There have been, however, some relevant changes in the relationship between the executive and the legislative in the last five years. The first that needs to be highlighted was the performance of the Congress during social distancing as a result of the COVID-19 pandemic. On the one hand, the legislature assumed a prominent role and autonomy to respond to the numerous challenges posed by the pandemic and an inert and denialist executive under President Jair Bolsonaro. The second change was the centralization of work in Congress. During social distancing, the legislature was reduced to holding general sessions, without the functioning of the committees and other bodies, which are the main spaces for including the demands of congressional members and civil society.
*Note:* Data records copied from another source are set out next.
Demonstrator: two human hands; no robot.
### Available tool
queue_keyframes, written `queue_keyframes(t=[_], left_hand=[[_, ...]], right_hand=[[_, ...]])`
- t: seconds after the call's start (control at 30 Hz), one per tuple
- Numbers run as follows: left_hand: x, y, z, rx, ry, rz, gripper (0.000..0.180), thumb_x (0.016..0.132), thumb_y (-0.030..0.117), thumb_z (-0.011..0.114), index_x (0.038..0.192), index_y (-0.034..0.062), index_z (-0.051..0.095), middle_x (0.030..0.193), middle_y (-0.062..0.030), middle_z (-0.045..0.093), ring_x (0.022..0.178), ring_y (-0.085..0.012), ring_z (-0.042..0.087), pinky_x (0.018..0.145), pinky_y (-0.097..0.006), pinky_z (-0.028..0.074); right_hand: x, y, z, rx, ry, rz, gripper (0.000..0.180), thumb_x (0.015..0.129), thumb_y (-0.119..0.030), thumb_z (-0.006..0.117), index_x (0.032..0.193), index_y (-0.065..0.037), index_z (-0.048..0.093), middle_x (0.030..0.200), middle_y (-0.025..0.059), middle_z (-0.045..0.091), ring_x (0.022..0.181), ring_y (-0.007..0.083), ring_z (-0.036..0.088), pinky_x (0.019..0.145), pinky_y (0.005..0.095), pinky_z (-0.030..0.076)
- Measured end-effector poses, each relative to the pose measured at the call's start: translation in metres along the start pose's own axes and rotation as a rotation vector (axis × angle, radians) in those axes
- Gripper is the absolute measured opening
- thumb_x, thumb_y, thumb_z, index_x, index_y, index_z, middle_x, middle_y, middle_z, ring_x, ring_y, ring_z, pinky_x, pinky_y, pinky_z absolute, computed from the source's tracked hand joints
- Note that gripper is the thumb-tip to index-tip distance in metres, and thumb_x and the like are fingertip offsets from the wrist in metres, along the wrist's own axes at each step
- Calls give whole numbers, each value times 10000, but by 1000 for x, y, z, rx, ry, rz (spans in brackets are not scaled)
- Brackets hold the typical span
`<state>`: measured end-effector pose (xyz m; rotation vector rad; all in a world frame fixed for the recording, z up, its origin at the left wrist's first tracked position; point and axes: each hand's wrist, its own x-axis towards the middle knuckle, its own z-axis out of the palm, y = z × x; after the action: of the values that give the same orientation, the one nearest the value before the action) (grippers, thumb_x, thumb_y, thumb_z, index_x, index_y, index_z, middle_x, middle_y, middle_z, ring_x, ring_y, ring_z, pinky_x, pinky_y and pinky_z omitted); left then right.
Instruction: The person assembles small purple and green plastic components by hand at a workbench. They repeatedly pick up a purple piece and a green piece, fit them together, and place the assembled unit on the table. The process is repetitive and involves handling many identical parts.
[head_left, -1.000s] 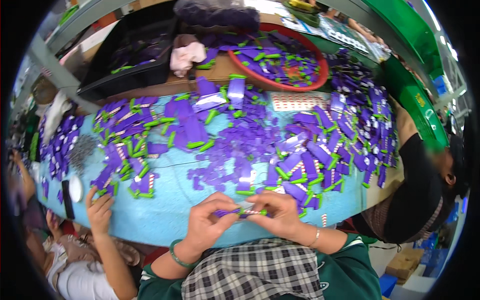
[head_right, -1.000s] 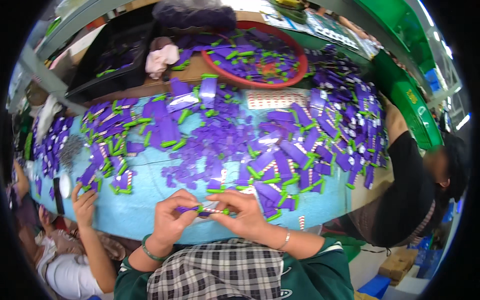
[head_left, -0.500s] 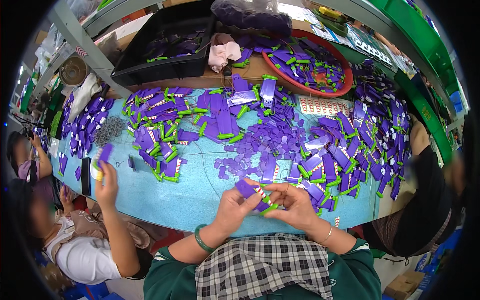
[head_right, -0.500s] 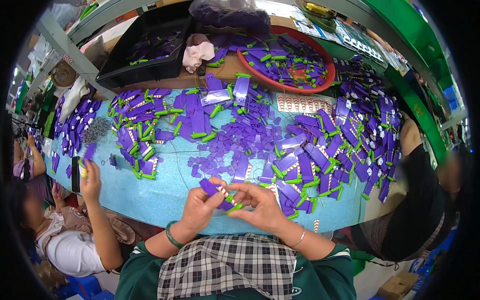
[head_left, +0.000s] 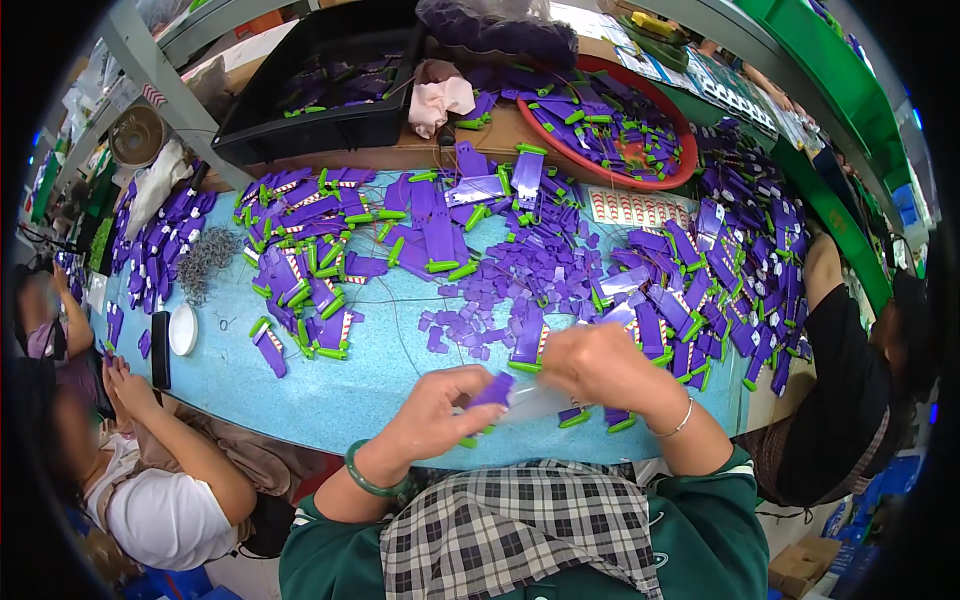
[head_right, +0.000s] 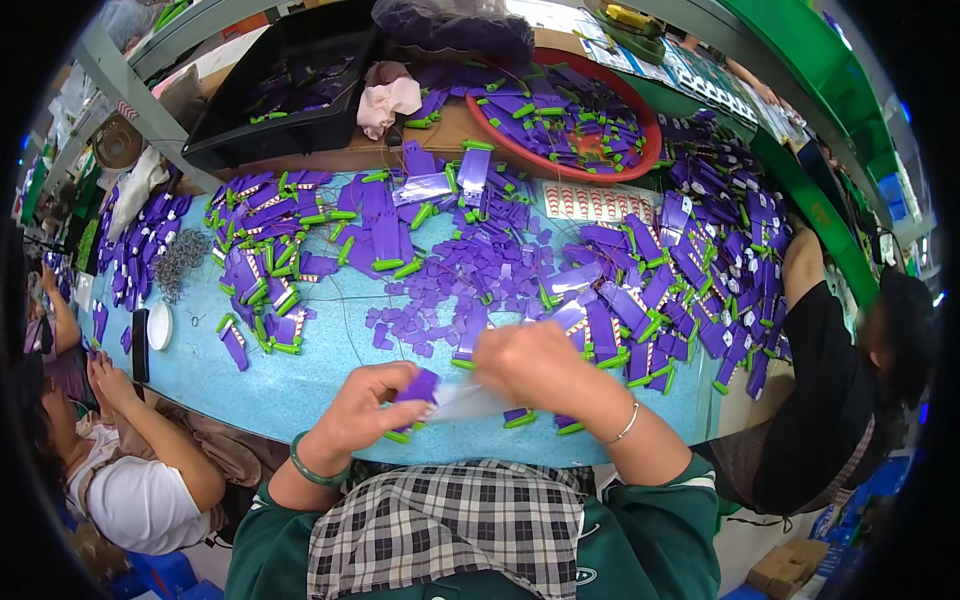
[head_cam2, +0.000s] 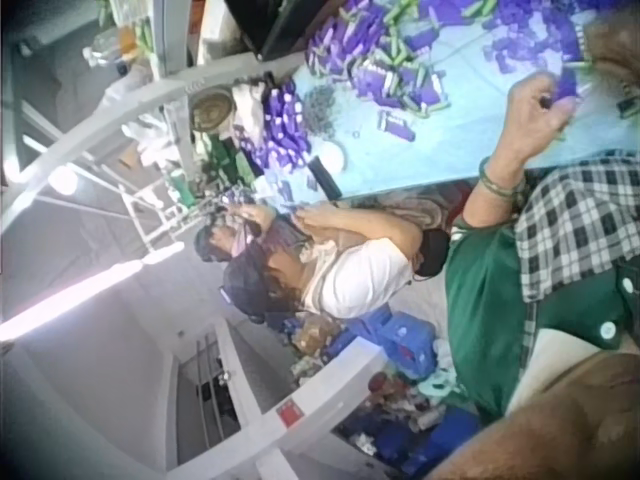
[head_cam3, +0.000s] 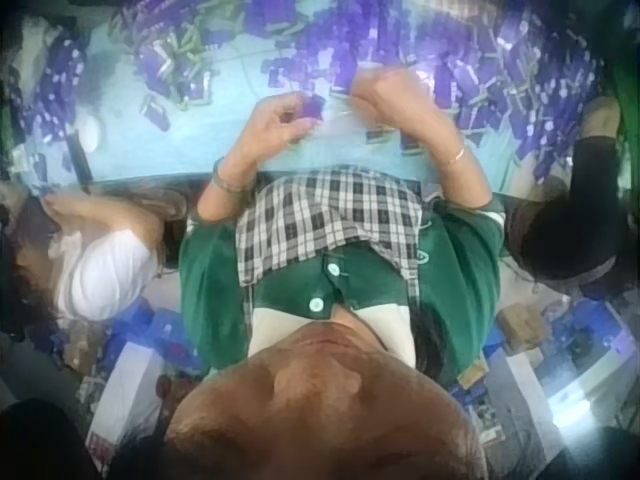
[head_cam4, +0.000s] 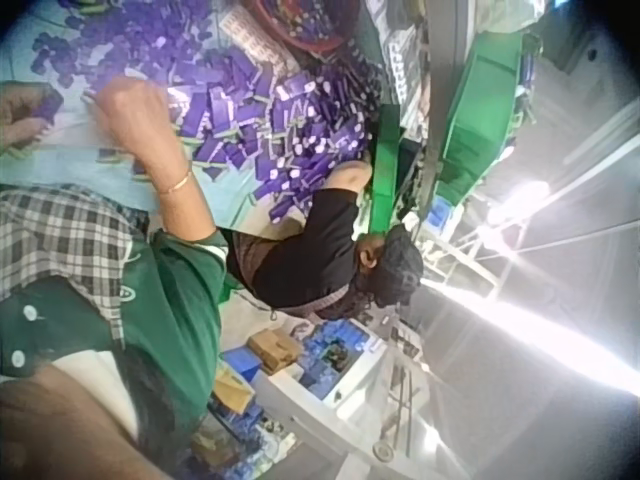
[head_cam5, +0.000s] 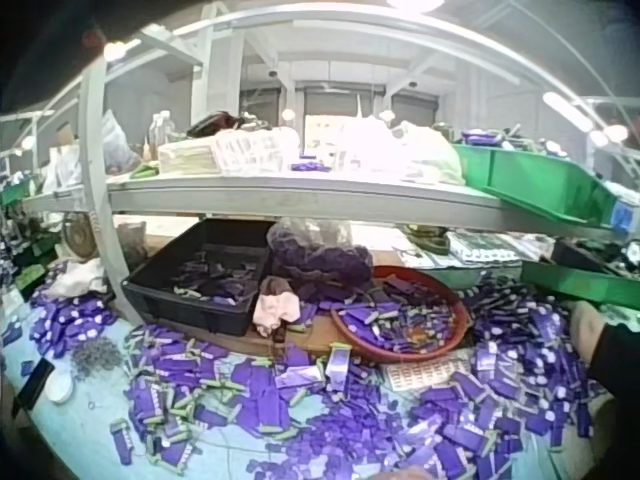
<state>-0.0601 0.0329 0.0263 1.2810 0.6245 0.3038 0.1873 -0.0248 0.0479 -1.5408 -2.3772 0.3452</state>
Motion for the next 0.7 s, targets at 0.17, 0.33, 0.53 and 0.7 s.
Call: queue_keyframes(t=[0.17,0.33,0.53,0.7], left_hand=[[-7,15,-21,-266,492,246,118,945,118,519,1016,25,528,799,-54,581,728,-147,588,688,-303,507],[-2,18,-27,-412,575,572,146,980,125,447,1085,25,465,793,-77,571,753,-178,601,718,-339,516],[3,-1,-21,-241,524,473,137,994,122,412,1089,32,454,826,-85,596,742,-175,614,706,-332,524],[17,-14,2,-227,361,266,131,987,98,421,1076,14,468,874,-80,605,755,-145,625,692,-279,518]], right_hand=[[18,31,10,-337,242,153,39,697,-119,623,684,-90,600,753,46,553,723,214,594,531,345,490],[44,12,42,-253,151,85,39,690,-98,614,706,-68,594,804,65,558,775,218,594,558,354,505],[40,22,42,79,133,128,71,729,-71,664,773,-30,626,792,91,605,722,241,623,583,323,530],[17,24,30,1185,128,582,170,790,11,678,960,13,668,750,36,645,664,149,641,612,256,528]])
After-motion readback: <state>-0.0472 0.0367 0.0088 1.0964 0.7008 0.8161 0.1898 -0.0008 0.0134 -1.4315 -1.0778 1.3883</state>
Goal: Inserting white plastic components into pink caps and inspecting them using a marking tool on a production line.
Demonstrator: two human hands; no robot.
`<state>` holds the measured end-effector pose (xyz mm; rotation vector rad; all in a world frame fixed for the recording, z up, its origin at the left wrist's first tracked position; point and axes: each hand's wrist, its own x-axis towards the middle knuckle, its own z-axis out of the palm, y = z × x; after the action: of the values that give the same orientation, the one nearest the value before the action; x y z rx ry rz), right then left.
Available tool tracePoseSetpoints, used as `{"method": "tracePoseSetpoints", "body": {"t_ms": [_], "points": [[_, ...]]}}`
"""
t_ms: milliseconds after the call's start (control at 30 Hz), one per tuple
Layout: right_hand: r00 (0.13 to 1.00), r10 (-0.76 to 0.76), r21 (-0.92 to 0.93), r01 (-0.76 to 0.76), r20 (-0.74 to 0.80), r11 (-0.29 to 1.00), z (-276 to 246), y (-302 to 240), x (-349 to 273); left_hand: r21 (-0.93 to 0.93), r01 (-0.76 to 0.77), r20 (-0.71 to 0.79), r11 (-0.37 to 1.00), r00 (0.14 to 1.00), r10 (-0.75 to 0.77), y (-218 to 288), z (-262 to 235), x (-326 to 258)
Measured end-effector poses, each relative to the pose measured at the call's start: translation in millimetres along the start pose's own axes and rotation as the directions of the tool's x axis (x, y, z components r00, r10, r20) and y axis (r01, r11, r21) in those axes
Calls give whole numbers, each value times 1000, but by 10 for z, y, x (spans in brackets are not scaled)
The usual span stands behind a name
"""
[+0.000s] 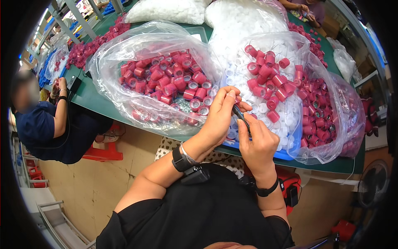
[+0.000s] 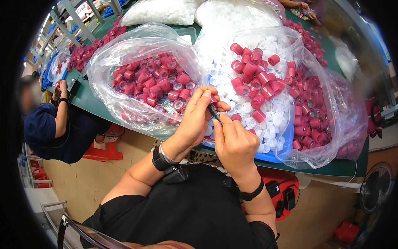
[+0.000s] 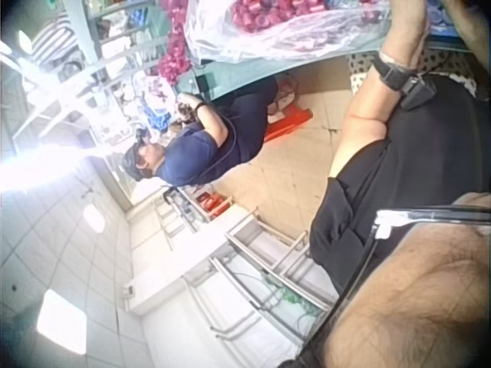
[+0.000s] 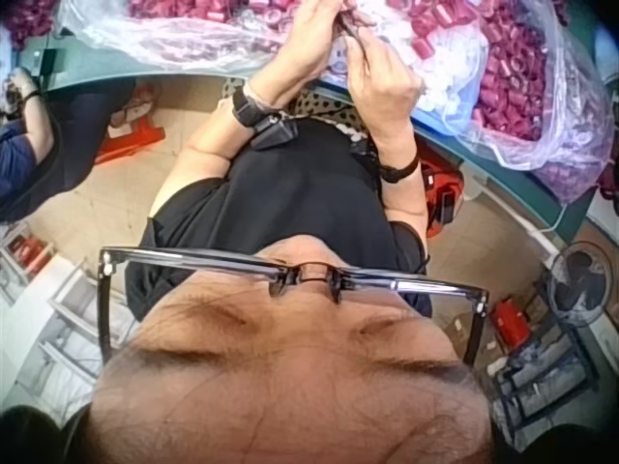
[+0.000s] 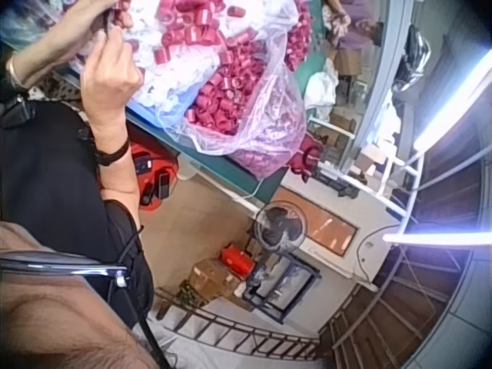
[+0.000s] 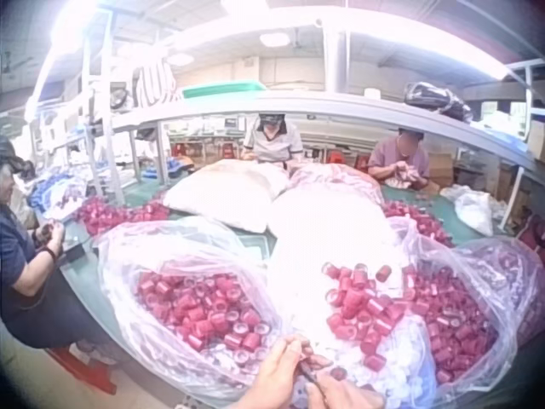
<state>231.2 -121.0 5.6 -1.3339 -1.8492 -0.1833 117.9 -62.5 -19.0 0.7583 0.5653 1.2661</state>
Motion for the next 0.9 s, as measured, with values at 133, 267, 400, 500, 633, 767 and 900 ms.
{"method": "tracePoseSetpoints", "body": {"t_ms": [133,267,400,500,633,767,900], "points": [[998,47,103,-51,43,993,-65,-8,71,-236,92,-3,967,995,-96,148,-100,11],[978,204,229,-211,54,950,-294,-66,96,-633,249,78,733,963,-259,193,-369,93],[944,323,210,-329,64,920,-353,68,39,-701,272,68,659,946,-318,202,-385,72],[938,339,200,-346,74,917,-333,106,1,-691,258,76,676,955,-287,187,-391,63],[930,361,210,-367,69,906,-326,141,-45,-678,255,90,690,960,-266,196,-380,60],[913,403,206,-406,56,891,-387,160,-51,-627,233,122,743,972,-201,292,-460,126],[907,420,181,-415,11,892,-479,244,-72,-894,30,18,447,999,-31,903,-653,276]]}}
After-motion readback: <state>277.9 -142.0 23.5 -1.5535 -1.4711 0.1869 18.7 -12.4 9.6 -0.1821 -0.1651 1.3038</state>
Therefore, two processes took place in a parallel manner: on the one hand, the legislative occupies a vacuum of power left by the executive and, on the other, the functioning of the legislative bodies is centralized in general sessions and, therefore, in the hands of the president of the two chambers of the congress.
Lula's election upset that balance. Lula’s more “policy-oriented” profile clashed with the tremendous powers enjoyed by Arthur Lira, re-elected president of the Chamber of Deputies and a former supporter of Jair Bolsonaro. At the same time, the main tool used by Bolsonaro to build a coalition, the so-called “secret budget,” in which resources were distributed to politicians without any accountability, was ruled unconstitutional by the Supreme Court in January 2023. Lula seeks to build his coalition through party leaders rather than through the president of the Chamber of Deputies. To do so, he has two tools: sharing ministerial positions with parties that are ideologically distant from the Workers' Party or distributing earmarked parliamentary amendments to the budget in order to build ad hoc majorities in specific cases. Both remedies are bitter and will certainly result in a loss of popularity, in addition to the resistance of Arthur Lira. It is not clear which path Lula will take or which unlikely allies he will embrace. What we do know is that governance depends on democratic stability, the most precious asset we can aspire to.